Condiciones adicionales
Aunque está estrictamente prohibido el acceso intencionado a los datos de otros clientes de Atlassian, si crees que has encontrado información confidencial de clientes (p. ej., credenciales de inicio de sesión, claves de API, etc.) o un modo de obtener acceso a los datos de los clientes (por medio de una vulnerabilidad), debes informar de inmediato al Soporte de Atlassian, sin intentar validar la vulnerabilidad ni acceder en modo alguno a la cuenta o los datos de otros clientes.
Además del derecho de Atlassian a suspender o eliminar tu cuenta si incumples las presentes Reglas de pruebas de seguridad, Atlassian se reserva el derecho a responder ante cualquier actividad en sus redes que parezca maliciosa o que suponga de algún modo una amenaza.
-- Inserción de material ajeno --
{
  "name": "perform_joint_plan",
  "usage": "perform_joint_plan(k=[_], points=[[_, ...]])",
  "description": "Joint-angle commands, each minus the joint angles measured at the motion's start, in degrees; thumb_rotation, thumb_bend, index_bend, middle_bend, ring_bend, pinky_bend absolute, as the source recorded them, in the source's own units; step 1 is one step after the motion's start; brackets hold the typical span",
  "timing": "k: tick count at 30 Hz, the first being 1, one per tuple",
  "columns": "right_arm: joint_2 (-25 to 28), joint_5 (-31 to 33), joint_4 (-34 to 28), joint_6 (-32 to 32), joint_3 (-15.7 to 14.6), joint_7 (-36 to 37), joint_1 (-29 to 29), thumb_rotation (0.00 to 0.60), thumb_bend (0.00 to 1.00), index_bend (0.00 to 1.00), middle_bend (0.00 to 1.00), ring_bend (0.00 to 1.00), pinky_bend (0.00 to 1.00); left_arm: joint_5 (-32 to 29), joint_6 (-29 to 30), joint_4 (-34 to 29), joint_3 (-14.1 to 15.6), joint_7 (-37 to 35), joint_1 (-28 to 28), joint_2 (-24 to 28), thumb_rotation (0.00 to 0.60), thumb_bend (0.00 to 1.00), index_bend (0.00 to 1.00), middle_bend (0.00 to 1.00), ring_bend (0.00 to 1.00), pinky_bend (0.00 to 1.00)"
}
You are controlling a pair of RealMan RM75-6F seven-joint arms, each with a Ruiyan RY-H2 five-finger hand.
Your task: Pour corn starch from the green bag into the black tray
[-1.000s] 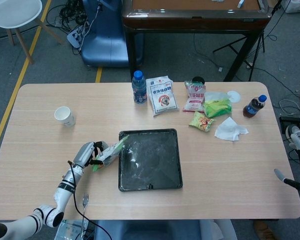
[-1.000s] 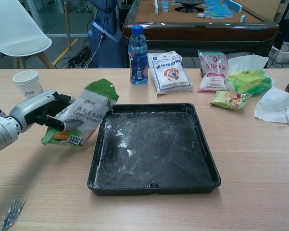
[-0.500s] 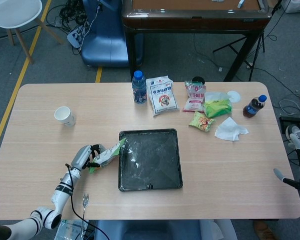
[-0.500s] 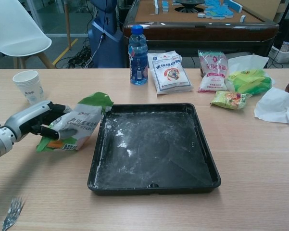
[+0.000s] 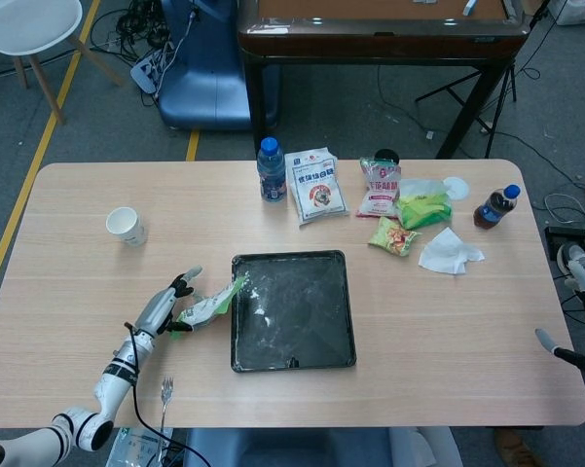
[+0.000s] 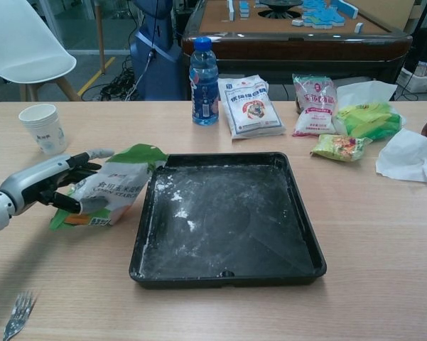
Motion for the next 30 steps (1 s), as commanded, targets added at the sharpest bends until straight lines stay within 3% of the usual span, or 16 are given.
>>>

Atlassian podría incluir tus IP o intervalo de IP en una lista de prohibición de acceso si recibe un informe de abusos por actividades relacionadas con tus evaluaciones de seguridad. Si te pones en contacto con el soporte de Atlassian para eliminar dichas restricciones, debes especificar el origen del problema de la actividad descrita y detallar qué medidas has tomado para evitar que la incidencia notificada en el informe vuelva a ocurrir.
Si deseas notificar a la Seguridad de Atlassian de tu intención de realizar una evaluación de seguridad, también puedes enviar un ticket al Soporte de Atlassiannbspon el siguiente asunto: Intent for Security Assessment (Evaluación de seguridad programada). Incluye la fecha y el intervalo horario de la prueba, las IP o intervalo de IP de origen, los dominios de destino y tu información de contacto. Aunque la notificación previa no es necesaria, nos ayuda a identificar la prueba y evita que emitamos un bloqueo de red que podría anular la evaluación.
Los partners y distribuidores de los Productos de Atlassian Cloud son responsables de la actividad de evaluación de seguridad de sus clientes.